(Collected data entries)
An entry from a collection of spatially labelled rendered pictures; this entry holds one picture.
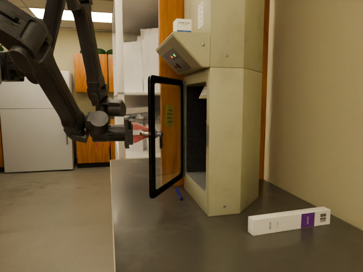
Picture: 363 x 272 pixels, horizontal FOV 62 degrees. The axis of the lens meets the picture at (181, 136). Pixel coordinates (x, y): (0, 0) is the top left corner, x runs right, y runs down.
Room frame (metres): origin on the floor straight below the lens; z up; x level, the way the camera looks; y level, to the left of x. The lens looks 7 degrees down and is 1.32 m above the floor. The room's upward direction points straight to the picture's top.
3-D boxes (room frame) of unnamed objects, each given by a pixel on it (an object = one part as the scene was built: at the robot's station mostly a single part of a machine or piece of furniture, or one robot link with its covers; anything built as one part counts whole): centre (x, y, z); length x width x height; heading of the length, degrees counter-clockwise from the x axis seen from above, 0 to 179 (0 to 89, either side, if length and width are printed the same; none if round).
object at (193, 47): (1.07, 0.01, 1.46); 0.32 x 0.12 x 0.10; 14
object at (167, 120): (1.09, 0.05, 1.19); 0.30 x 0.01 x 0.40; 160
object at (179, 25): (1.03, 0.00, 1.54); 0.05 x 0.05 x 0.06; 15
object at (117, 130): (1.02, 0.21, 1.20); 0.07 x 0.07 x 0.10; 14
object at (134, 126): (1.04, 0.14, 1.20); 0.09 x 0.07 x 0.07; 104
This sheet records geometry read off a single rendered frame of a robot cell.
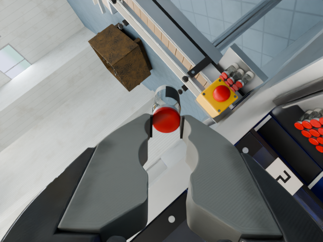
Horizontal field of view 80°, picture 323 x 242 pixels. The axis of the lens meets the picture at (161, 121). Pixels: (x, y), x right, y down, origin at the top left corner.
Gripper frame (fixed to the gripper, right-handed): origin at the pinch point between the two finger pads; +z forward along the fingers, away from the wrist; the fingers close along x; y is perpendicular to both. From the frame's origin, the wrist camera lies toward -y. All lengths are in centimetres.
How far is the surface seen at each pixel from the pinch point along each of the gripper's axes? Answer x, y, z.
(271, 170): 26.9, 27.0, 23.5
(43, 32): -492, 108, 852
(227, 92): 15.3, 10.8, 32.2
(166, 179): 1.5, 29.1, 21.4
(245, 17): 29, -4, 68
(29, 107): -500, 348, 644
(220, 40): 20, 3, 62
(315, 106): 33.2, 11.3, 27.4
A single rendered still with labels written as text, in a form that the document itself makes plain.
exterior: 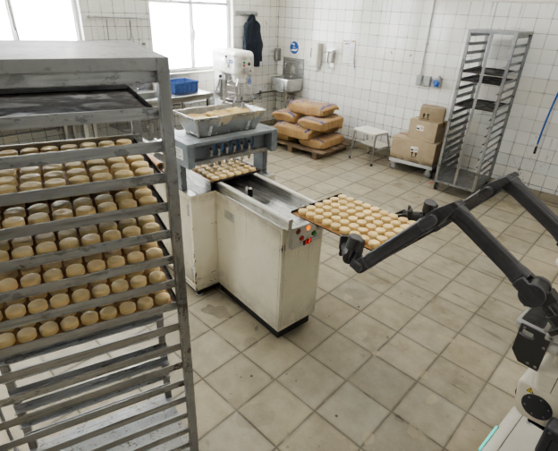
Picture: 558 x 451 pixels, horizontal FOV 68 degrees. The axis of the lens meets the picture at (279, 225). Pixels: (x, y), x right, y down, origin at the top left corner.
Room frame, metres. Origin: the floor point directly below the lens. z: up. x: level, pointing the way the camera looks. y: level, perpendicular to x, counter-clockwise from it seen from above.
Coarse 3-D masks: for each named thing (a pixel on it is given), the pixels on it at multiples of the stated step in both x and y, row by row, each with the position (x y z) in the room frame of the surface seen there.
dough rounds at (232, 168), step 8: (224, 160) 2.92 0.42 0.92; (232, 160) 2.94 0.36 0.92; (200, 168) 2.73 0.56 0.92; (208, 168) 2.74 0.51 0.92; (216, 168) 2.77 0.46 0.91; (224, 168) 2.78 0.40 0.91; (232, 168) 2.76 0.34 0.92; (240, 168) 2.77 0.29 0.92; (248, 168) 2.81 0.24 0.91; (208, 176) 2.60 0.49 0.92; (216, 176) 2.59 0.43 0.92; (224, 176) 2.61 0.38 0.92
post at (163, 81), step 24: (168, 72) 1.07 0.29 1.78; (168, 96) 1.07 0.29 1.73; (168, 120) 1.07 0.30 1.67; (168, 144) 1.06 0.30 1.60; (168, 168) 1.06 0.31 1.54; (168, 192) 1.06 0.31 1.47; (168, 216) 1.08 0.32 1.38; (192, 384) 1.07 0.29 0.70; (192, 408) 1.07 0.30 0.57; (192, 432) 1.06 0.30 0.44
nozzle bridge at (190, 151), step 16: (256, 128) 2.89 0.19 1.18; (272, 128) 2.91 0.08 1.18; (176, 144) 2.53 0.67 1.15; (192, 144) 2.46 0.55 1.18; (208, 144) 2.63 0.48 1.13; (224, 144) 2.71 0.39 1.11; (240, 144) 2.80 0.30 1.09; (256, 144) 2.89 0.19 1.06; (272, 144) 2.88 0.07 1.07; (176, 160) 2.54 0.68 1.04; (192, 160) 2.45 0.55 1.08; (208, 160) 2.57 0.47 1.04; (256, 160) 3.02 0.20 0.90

---

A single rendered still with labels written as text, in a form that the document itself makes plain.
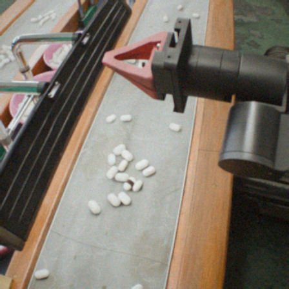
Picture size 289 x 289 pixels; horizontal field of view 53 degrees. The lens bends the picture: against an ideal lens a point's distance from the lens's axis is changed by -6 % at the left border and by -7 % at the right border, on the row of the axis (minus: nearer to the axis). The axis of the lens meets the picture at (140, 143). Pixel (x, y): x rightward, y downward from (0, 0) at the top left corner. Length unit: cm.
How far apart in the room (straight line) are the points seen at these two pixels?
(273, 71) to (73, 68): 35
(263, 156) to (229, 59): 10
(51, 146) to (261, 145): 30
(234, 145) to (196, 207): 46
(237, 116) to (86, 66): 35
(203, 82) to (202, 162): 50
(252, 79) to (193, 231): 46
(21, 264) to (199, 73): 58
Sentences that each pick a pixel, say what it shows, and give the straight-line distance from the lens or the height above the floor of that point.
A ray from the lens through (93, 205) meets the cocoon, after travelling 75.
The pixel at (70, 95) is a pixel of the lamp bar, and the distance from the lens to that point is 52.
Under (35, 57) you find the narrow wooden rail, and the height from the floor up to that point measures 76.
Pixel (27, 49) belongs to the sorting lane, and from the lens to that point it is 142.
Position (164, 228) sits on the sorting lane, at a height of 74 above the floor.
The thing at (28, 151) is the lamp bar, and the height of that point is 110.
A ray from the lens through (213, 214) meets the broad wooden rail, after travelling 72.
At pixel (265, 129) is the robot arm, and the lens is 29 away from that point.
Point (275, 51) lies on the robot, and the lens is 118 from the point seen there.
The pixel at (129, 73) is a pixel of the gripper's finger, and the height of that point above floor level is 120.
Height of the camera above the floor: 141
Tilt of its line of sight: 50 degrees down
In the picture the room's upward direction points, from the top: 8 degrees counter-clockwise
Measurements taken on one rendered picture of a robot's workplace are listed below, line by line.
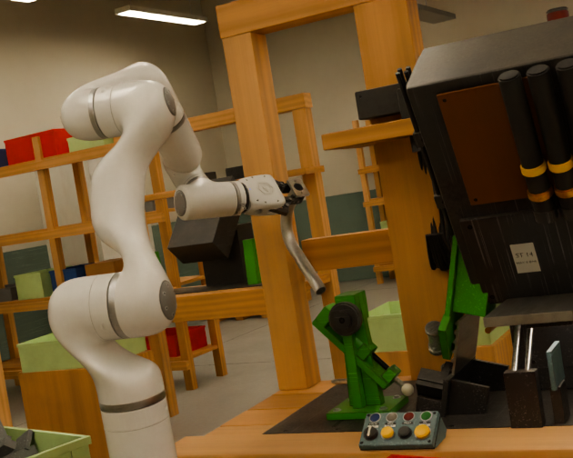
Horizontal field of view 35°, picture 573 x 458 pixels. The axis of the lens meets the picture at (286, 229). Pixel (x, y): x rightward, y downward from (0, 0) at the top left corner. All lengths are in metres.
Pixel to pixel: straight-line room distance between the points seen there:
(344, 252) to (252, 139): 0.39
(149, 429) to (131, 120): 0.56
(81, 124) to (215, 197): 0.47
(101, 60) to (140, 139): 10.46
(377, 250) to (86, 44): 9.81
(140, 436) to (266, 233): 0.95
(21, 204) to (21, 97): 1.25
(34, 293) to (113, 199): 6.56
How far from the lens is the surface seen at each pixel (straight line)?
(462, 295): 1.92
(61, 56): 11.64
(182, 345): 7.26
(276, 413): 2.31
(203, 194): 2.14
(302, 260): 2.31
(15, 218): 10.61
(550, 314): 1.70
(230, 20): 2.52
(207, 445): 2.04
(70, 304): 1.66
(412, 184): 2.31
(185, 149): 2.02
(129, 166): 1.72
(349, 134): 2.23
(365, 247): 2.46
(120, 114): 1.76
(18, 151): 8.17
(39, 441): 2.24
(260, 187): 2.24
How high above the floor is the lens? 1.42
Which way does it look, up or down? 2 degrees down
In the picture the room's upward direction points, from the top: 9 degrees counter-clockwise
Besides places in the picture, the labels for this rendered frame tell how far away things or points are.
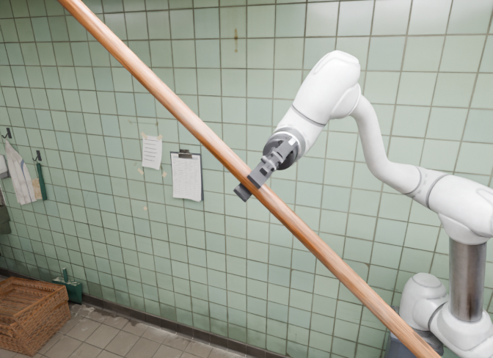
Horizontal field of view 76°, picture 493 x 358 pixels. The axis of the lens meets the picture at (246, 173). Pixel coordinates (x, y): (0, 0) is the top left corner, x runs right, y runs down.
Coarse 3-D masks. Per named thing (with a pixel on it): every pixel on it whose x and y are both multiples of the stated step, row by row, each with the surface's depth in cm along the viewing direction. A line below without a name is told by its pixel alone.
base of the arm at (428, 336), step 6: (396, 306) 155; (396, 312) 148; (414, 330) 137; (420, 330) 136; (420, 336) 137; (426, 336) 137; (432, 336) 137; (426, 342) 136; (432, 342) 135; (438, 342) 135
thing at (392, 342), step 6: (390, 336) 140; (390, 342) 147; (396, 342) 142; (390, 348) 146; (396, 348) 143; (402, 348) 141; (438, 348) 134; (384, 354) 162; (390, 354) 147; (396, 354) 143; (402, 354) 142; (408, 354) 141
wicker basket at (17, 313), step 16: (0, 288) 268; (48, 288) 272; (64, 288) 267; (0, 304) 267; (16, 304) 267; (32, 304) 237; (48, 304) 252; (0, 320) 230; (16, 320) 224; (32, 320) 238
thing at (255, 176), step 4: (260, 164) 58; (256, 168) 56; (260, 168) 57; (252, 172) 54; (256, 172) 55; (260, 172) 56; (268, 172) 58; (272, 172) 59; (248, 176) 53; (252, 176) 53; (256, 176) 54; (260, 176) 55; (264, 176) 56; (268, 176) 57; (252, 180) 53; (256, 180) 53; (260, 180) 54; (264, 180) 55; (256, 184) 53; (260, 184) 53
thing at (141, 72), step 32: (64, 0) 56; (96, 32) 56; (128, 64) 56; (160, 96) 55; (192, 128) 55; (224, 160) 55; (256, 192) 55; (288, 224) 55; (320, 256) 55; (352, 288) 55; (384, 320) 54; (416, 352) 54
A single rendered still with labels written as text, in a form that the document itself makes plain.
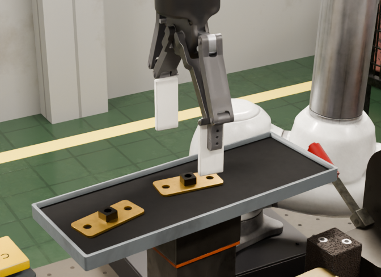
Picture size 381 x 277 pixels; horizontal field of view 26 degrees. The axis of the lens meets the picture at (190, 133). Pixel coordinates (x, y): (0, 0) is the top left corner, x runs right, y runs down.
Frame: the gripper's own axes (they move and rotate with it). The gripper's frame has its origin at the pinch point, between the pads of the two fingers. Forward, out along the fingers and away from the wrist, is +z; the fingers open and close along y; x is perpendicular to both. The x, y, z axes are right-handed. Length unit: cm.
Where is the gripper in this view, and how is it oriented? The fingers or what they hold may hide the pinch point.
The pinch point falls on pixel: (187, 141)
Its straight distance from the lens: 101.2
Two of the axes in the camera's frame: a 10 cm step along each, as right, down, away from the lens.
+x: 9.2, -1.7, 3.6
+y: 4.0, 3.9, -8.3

* **Brief**: Your reply should hold nothing but the lines above, from the one containing "An entry from" to the one containing "Room frame (metres): origin", reproduced exactly minus the pictures.

* **Answer for the task**:
An entry from a collection of spatially labelled rendered pictures; this entry holds one picture.
Picture: 363 x 272 pixels, horizontal FOV 62 degrees. The axis of the lens meets the picture at (181, 136). Pixel coordinates (x, y): (0, 0) is the top left corner, x runs right, y runs down.
Room frame (metres): origin on the floor straight below the lens; z up; x level, the way the camera looks; y level, to the left of x. The lens looks 7 degrees down and is 1.32 m above the floor. The room's upward direction points straight to the picture's top.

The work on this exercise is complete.